▸ ACTIVITY: Please check every line of the listing for "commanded" and copy each line where it is found.

::::::::::

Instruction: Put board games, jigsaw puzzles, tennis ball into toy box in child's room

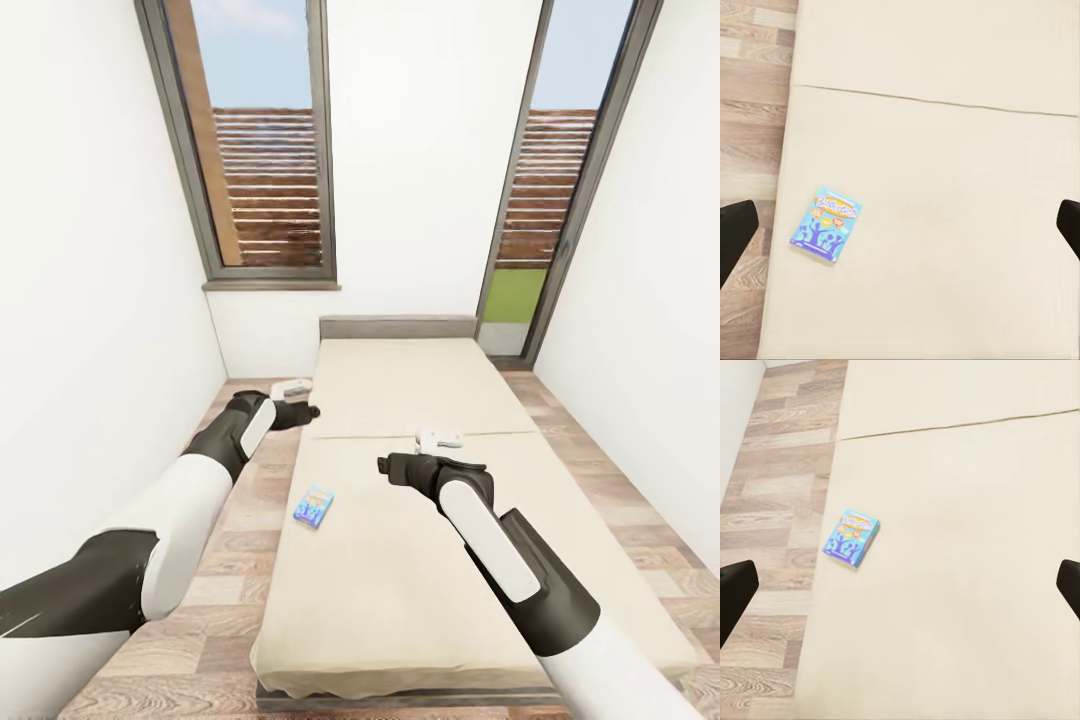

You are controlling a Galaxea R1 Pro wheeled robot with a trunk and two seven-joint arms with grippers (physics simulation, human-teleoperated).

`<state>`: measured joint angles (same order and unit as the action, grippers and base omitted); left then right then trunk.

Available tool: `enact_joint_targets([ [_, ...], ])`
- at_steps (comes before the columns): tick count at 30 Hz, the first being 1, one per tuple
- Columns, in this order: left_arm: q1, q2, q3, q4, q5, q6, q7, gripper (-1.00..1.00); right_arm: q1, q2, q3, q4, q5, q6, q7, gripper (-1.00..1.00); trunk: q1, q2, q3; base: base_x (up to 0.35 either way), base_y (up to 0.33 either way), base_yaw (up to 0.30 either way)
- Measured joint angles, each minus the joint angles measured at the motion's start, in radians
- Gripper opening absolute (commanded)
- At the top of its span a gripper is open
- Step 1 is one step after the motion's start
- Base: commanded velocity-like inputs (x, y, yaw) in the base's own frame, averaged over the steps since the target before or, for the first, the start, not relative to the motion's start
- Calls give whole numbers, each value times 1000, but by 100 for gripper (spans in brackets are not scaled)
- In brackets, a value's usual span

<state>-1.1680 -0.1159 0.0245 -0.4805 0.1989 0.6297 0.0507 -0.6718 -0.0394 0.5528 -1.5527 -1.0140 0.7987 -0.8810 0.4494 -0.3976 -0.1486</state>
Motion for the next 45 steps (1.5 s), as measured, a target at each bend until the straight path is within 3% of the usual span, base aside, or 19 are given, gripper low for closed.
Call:
enact_joint_targets([
  [7, -11, 3, -1, -1, 0, 28, 4, 100, 1, -2, -1, 0, -16, 0, 0, 100, 0, 0, -12, 0, 0, 0],
  [14, -51, 7, 1, -4, -1, 90, 83, 100, 2, -8, -1, 0, -31, 0, 1, 100, 0, 0, -23, 0, 0, 0],
  [21, -61, 9, 5, -8, 4, 105, 109, 100, 2, -13, -2, 0, -37, 1, 2, 100, 0, 0, -35, 0, 0, 0],
  [45, -63, 5, -6, -2, 0, 47, 113, 100, 11, -7, -1, 4, -37, 11, 2, 100, 0, 0, -75, 0, 0, 0],
])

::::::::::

▸ SOLUTION BELOW:
- Gripper opening absolute (commanded)
- Base: commanded velocity-like inputs (x, y, yaw) in the base's own frame, averaged over the steps since the target before or, for the first, the start, not relative to the motion's start

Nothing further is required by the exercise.